> AIM OF THE EXERCISE
A faithful copy is required: transcribe each line below exactly, minus the pictures.
::::
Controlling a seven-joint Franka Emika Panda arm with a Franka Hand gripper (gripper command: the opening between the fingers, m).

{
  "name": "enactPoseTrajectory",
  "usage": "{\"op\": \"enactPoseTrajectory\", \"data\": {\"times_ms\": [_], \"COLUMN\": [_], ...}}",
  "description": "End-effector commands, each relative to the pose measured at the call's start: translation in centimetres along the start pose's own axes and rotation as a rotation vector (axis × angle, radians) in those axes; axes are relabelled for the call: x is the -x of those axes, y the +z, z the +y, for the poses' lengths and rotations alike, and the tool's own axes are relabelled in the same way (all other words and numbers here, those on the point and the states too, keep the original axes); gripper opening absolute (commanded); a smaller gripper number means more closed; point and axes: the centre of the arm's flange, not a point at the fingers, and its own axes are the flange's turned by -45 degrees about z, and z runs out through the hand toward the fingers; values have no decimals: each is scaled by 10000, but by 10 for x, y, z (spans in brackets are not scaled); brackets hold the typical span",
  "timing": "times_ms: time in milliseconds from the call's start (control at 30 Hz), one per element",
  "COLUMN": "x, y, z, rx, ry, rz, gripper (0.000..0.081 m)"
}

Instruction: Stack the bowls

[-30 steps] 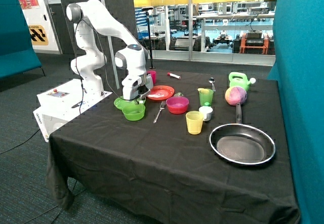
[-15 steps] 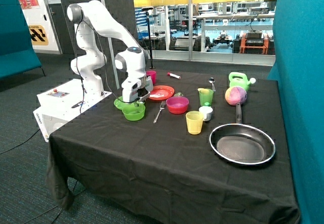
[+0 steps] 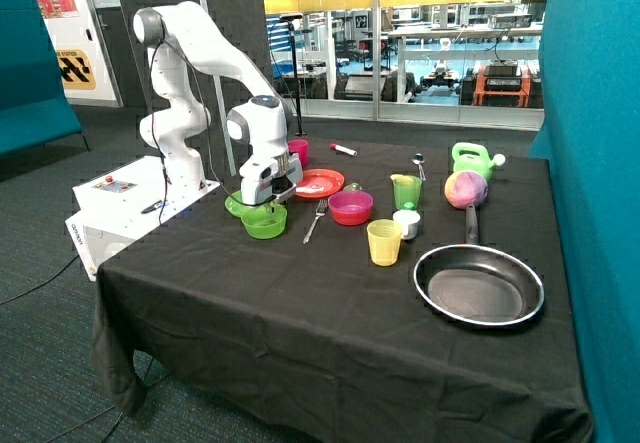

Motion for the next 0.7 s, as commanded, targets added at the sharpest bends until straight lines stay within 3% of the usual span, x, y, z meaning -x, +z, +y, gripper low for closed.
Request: {"op": "enactPoseTrajectory", "data": {"times_ms": [0,167,667], "x": [0,1,4], "y": [2,4,9], "z": [1,2,2], "rx": [-2,-2,-2], "ry": [139,224,276], "rz": [-9,-9,-9], "gripper": [149,12,0]}}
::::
> WRITTEN RESPONSE
Controlling a seven-joint Franka Emika Panda arm with a Franka Hand gripper (gripper command: the opening between the fingers, m).

{
  "name": "enactPoseTrajectory",
  "usage": "{\"op\": \"enactPoseTrajectory\", \"data\": {\"times_ms\": [_], \"COLUMN\": [_], ...}}",
  "description": "End-effector commands, each relative to the pose measured at the call's start: translation in centimetres along the start pose's own axes and rotation as a rotation vector (axis × angle, radians) in those axes; axes are relabelled for the call: x is the -x of those axes, y the +z, z the +y, for the poses' lengths and rotations alike, and the tool's own axes are relabelled in the same way (all other words and numbers here, those on the point and the states too, keep the original axes); gripper opening absolute (commanded); a smaller gripper number means more closed; point and axes: the centre of the arm's flange, not a point at the fingers, and its own axes are the flange's turned by -45 degrees about z, and z runs out through the hand toward the fingers; values have no decimals: each is scaled by 10000, but by 10 for x, y, z (spans in brackets are not scaled); brackets hold the typical span",
  "timing": "times_ms: time in milliseconds from the call's start (control at 30 Hz), one per element",
  "COLUMN": "x, y, z, rx, ry, rz, gripper (0.000..0.081 m)"
}

Instruction: Stack the bowls

[-30 steps] 
[-15 steps] 
[+0 steps] 

Motion for the next 0.7 s, as commanded, targets added at the sharpest bends until straight lines stay within 3% of the usual span, x, y, z meaning -x, +z, +y, gripper low for closed.
Request: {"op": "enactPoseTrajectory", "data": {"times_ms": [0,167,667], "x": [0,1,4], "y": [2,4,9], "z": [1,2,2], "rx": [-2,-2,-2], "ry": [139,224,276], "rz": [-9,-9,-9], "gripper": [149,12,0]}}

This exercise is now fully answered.